Available data.
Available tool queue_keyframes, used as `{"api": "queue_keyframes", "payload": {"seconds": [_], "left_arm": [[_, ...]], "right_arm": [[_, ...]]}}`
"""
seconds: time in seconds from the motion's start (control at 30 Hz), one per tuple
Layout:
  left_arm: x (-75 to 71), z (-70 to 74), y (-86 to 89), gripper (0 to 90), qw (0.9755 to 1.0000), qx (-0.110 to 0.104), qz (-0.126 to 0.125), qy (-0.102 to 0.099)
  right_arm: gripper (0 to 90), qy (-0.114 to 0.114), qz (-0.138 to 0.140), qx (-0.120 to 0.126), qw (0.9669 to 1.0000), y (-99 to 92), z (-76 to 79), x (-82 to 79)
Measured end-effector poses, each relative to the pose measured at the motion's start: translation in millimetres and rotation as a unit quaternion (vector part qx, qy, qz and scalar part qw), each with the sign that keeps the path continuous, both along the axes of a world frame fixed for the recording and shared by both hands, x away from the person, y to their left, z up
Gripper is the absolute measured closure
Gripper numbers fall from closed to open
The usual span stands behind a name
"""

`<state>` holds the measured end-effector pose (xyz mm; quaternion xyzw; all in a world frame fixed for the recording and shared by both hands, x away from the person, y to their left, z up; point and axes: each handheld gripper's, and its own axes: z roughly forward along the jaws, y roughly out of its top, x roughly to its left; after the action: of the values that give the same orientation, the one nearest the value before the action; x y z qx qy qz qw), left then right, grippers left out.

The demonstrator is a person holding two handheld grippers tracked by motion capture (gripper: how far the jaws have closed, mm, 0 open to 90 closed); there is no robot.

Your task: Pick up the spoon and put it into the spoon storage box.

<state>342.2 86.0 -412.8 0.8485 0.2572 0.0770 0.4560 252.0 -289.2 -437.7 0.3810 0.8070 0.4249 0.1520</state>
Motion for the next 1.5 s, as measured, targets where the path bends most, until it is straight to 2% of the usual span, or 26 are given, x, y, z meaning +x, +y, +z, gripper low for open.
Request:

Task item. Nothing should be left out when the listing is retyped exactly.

Output of the task.
Available tool queue_keyframes, used as `{"api": "queue_keyframes", "payload": {"seconds": [_], "left_arm": [[_, ...]], "right_arm": [[_, ...]]}}`
"""
seconds: time in seconds from the motion's start (control at 30 Hz), one per tuple
Layout:
  left_arm: x (-75 to 71), z (-70 to 74), y (-86 to 89), gripper (0 to 90), qw (0.9755 to 1.0000), qx (-0.110 to 0.104), qz (-0.126 to 0.125), qy (-0.102 to 0.099)
  right_arm: gripper (0 to 90), qy (-0.114 to 0.114), qz (-0.138 to 0.140), qx (-0.120 to 0.126), qw (0.9669 to 1.0000), y (-99 to 92), z (-76 to 79), x (-82 to 79)
Measured end-effector poses, each relative to the pose measured at the motion's start: translation in millimetres and rotation as a unit quaternion (vector part qx, qy, qz and scalar part qw), each with the sign that keeps the path continuous, both along the axes of a world frame fixed for the recording and shared by both hands, x away from the person, y to their left, z up
Gripper is the absolute measured closure
Gripper numbers fall from closed to open
The usual span stands behind a name
"""

`<state>` holds the measured end-effector pose (xyz mm; quaternion xyzw; all in a world frame fixed for the recording and shared by both hands, x away from the person, y to their left, z up; point and axes: each handheld gripper's, and its own axes: z roughly forward along the jaws, y roughly out of its top, x roughly to its left; after the action: of the values that give the same orientation, the one nearest the value before the action; x y z qx qy qz qw), left then right, grippers left out.

The demonstrator is a person holding two handheld grippers tracked by motion capture (gripper: how far the jaws have closed, mm, 0 open to 90 closed); there is no robot.

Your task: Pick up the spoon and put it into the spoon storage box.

<state>342.2 86.0 -412.8 0.8485 0.2572 0.0770 0.4560 252.0 -289.2 -437.7 0.3810 0.8070 0.4249 0.1520</state>
Motion for the next 1.5 s, as measured, targets where the path bends most, until it is straight to 2% of the usual span, or 26 are given, x, y, z meaning +x, +y, +z, gripper low for open.
Request:

No more output will be produced for this exercise.